## WORK TO BE COMPLETED
The required output is the full listing below, reproduced word for word.

= = = =

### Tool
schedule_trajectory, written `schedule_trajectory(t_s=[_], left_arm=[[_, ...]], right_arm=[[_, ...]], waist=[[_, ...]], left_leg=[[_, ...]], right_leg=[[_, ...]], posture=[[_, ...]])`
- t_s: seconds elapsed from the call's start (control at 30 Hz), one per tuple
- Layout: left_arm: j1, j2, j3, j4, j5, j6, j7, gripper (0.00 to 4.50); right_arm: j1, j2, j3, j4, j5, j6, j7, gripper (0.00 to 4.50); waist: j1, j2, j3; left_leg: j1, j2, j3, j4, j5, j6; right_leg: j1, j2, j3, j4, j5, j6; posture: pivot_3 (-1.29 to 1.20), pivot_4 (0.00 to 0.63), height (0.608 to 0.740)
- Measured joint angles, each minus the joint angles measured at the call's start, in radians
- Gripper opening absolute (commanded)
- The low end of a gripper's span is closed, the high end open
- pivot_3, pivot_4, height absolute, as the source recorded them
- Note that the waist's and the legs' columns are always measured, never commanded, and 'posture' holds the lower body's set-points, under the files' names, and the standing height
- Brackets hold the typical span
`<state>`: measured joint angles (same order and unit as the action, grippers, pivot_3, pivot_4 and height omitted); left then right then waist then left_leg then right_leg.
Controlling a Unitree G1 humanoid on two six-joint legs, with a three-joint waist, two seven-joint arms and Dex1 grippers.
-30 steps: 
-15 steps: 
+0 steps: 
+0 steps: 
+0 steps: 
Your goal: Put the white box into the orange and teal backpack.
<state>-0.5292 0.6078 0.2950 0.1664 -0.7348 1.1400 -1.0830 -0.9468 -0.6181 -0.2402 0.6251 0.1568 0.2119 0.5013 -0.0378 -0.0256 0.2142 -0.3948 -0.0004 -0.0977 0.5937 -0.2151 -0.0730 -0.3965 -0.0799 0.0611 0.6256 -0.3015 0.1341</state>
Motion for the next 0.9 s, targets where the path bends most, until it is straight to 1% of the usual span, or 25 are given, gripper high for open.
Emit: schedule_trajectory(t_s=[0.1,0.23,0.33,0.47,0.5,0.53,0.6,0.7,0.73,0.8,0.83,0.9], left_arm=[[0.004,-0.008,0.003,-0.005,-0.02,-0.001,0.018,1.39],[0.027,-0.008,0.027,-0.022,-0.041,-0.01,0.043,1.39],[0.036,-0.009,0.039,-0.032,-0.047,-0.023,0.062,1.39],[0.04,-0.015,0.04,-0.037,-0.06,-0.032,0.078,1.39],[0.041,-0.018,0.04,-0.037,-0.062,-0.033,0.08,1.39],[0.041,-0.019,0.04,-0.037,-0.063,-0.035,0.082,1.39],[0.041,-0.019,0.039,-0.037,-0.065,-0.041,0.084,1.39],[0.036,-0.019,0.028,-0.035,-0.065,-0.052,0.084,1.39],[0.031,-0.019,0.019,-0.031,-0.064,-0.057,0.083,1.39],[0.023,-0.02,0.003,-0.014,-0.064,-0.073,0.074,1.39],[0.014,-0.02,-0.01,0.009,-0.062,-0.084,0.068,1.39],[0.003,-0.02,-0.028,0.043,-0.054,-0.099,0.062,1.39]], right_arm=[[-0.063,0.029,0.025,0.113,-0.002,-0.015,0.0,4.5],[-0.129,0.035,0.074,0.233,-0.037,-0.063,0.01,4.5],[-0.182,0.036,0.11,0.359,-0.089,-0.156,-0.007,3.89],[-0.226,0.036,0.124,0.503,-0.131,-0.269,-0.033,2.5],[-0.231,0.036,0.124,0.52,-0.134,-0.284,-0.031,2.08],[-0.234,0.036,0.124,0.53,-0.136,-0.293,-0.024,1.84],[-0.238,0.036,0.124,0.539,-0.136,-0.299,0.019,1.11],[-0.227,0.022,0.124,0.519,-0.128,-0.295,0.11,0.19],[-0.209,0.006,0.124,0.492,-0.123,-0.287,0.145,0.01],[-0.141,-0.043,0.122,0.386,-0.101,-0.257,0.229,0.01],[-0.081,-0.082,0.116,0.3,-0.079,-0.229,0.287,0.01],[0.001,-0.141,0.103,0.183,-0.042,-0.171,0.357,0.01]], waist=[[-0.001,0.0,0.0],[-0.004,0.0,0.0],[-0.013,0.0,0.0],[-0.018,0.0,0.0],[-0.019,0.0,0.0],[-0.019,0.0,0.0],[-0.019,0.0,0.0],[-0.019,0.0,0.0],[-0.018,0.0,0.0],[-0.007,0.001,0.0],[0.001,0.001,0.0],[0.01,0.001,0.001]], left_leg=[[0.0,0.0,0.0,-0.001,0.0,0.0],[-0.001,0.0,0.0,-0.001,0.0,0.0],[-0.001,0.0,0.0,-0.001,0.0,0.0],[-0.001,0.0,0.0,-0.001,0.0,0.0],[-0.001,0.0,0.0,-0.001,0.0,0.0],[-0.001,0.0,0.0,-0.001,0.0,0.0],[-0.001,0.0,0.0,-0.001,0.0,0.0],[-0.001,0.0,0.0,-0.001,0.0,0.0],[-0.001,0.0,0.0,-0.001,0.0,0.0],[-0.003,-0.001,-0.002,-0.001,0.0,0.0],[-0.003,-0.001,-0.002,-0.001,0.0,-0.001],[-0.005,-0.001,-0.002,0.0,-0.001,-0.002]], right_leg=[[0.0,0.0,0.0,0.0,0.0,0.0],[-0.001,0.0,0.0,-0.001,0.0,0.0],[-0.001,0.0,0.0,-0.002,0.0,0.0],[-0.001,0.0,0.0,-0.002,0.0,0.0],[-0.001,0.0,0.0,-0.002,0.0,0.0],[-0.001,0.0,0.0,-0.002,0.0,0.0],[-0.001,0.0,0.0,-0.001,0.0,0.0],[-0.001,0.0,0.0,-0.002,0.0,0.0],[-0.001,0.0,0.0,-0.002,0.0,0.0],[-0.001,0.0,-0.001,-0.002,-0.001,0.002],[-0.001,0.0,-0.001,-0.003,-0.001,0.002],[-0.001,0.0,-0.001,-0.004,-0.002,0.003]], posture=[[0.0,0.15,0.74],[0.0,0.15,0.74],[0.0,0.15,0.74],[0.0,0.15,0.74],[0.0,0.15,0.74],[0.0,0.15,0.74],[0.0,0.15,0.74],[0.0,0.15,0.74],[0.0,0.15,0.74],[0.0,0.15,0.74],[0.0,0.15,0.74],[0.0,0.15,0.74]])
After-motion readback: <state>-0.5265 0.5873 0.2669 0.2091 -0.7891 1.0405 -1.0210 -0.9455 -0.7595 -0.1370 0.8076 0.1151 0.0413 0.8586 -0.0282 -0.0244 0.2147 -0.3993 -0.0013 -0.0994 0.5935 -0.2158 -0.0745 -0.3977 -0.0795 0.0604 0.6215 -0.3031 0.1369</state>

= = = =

## RESPONSE TO THIS EXERCISE
### Tool
schedule_trajectory, written `schedule_trajectory(t_s=[_], left_arm=[[_, ...]], right_arm=[[_, ...]], waist=[[_, ...]], left_leg=[[_, ...]], right_leg=[[_, ...]], posture=[[_, ...]])`
- t_s: seconds elapsed from the call's start (control at 30 Hz), one per tuple
- Layout: left_arm: j1, j2, j3, j4, j5, j6, j7, gripper (0.00 to 4.50); right_arm: j1, j2, j3, j4, j5, j6, j7, gripper (0.00 to 4.50); waist: j1, j2, j3; left_leg: j1, j2, j3, j4, j5, j6; right_leg: j1, j2, j3, j4, j5, j6; posture: pivot_3 (-1.29 to 1.20), pivot_4 (0.00 to 0.63), height (0.608 to 0.740)
- Measured joint angles, each minus the joint angles measured at the call's start, in radians
- Gripper opening absolute (commanded)
- The low end of a gripper's span is closed, the high end open
- pivot_3, pivot_4, height absolute, as the source recorded them
- Note that the waist's and the legs' columns are always measured, never commanded, and 'posture' holds the lower body's set-points, under the files' names, and the standing height
- Brackets hold the typical span
`<state>`: measured joint angles (same order and unit as the action, grippers, pivot_3, pivot_4 and height omitted); left then right then waist then left_leg then right_leg.
Controlling a Unitree G1 humanoid on two six-joint legs, with a three-joint waist, two seven-joint arms and Dex1 grippers.
-30 steps: 
-15 steps: 
+0 steps: 
+0 steps: 
+0 steps: 
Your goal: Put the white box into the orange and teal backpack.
<state>-0.5292 0.6078 0.2950 0.1664 -0.7348 1.1400 -1.0830 -0.9468 -0.6181 -0.2402 0.6251 0.1568 0.2119 0.5013 -0.0378 -0.0256 0.2142 -0.3948 -0.0004 -0.0977 0.5937 -0.2151 -0.0730 -0.3965 -0.0799 0.0611 0.6256 -0.3015 0.1341</state>
Motion for the next 0.9 s, targets where the path bends most, until it is straight to 1% of the usual span, or 25 are given, gripper high for open.
Emit: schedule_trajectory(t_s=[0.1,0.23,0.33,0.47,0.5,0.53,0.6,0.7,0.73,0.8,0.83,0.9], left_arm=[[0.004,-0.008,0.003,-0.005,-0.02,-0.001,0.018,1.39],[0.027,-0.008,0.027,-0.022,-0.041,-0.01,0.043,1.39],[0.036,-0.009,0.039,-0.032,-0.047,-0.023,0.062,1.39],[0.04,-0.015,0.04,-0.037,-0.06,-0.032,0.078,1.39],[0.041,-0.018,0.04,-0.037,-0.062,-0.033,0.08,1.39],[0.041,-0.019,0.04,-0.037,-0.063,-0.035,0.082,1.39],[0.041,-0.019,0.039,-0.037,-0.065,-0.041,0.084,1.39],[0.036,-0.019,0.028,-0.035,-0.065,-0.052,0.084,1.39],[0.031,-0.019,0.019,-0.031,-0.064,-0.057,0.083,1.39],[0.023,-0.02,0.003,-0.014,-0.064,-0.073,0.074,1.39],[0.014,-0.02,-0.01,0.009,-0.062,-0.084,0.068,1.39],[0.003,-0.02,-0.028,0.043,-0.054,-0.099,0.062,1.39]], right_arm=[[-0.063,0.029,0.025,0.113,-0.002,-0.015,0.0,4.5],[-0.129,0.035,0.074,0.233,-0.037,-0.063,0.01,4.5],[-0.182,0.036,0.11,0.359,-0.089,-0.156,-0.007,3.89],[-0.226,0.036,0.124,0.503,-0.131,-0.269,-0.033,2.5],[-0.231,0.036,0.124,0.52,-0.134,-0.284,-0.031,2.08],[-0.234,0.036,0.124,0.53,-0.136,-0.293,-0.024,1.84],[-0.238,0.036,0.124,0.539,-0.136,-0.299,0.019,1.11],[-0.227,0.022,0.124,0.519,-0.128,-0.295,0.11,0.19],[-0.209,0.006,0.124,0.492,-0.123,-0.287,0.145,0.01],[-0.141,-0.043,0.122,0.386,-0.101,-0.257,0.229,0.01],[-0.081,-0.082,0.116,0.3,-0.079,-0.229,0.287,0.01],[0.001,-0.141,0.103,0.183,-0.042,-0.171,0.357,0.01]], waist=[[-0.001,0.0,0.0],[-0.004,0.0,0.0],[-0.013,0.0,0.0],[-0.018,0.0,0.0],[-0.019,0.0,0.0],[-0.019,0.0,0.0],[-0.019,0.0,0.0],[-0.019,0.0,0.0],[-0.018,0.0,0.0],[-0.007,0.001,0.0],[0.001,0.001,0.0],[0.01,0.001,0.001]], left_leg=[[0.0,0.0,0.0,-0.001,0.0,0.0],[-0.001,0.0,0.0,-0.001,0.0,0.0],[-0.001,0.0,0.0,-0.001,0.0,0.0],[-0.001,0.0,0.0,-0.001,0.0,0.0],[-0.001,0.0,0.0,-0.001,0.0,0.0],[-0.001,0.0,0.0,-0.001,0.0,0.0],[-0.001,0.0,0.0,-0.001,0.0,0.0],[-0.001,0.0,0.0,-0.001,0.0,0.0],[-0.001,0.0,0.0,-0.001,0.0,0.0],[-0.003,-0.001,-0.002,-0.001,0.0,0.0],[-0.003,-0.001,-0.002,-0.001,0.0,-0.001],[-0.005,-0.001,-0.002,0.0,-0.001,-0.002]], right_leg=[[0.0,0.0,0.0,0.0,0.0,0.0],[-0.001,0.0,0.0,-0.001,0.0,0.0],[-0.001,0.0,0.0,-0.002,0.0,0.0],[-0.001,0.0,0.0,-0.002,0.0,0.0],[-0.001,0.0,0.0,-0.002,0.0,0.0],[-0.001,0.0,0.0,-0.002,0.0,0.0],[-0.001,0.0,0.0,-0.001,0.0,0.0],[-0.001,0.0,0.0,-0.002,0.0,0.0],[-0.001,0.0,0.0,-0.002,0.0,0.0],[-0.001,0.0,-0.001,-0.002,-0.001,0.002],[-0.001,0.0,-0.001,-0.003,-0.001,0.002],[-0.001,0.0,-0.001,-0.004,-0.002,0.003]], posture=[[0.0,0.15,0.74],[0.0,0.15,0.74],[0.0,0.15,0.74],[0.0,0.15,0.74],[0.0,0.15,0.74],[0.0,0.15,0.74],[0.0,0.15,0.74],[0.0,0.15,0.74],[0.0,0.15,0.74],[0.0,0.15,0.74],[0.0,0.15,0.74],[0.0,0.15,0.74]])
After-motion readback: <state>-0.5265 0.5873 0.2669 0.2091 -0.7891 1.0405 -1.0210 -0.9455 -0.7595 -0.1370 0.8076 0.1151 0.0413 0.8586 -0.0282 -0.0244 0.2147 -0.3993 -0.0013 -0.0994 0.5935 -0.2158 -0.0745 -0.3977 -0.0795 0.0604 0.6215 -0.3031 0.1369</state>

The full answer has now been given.